**TASK DETAILS**.
Filter the material, keeping only lines with the word "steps".
#### SOURCE DATA ####
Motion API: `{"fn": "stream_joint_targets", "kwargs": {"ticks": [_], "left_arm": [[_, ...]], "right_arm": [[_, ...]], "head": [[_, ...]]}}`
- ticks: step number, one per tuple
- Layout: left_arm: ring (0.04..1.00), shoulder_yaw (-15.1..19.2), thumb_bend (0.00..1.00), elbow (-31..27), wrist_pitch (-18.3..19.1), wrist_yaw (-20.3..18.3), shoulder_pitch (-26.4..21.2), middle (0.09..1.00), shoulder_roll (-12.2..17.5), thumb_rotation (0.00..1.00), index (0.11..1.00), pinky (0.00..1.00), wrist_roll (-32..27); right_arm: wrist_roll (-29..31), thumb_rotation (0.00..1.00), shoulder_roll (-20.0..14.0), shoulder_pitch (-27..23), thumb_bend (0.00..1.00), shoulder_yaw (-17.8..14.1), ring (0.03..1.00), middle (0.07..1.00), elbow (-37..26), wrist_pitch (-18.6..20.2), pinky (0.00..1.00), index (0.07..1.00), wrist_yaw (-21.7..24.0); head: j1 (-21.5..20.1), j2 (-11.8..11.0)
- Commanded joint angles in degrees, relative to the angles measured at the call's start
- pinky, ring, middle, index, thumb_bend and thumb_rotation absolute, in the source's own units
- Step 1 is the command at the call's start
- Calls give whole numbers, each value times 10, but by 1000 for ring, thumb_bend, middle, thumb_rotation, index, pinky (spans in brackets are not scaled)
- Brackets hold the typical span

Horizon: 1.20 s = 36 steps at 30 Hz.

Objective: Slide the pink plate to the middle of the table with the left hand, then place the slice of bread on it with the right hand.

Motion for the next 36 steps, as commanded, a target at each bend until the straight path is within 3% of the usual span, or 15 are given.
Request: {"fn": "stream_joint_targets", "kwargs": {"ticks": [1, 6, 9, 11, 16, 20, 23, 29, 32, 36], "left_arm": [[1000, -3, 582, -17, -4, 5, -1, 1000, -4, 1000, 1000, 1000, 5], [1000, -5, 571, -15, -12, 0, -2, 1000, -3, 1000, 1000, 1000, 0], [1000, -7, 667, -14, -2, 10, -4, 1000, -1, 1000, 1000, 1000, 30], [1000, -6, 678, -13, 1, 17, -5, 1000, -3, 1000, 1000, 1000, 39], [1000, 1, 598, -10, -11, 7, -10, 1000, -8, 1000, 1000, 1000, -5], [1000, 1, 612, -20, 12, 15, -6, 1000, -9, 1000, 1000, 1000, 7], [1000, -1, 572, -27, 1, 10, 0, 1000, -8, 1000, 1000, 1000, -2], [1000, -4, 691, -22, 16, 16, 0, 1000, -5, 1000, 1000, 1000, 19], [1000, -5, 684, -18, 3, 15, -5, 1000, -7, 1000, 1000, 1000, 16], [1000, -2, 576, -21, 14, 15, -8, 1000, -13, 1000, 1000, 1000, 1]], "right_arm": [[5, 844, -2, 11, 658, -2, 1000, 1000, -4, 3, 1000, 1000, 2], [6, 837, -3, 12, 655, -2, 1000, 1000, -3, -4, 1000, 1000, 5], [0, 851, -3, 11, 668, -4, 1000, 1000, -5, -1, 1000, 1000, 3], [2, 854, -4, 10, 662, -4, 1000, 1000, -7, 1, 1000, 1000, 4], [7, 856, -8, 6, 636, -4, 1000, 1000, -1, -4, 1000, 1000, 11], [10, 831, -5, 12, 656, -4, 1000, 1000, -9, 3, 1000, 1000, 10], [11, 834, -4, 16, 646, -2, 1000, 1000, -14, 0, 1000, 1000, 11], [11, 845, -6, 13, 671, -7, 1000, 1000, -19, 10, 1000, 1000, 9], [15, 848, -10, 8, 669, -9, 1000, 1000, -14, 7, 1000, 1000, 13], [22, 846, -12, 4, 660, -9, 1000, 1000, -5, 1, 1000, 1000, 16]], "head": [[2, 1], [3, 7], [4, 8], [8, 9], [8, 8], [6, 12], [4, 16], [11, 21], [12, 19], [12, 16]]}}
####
**SOLUTION FOR THIS EXERCISE**.
Horizon: 1.20 s = 36 steps at 30 Hz.
Motion for the next 36 steps, as commanded, a target at each bend until the straight path is within 3% of the usual span, or 15 are given.

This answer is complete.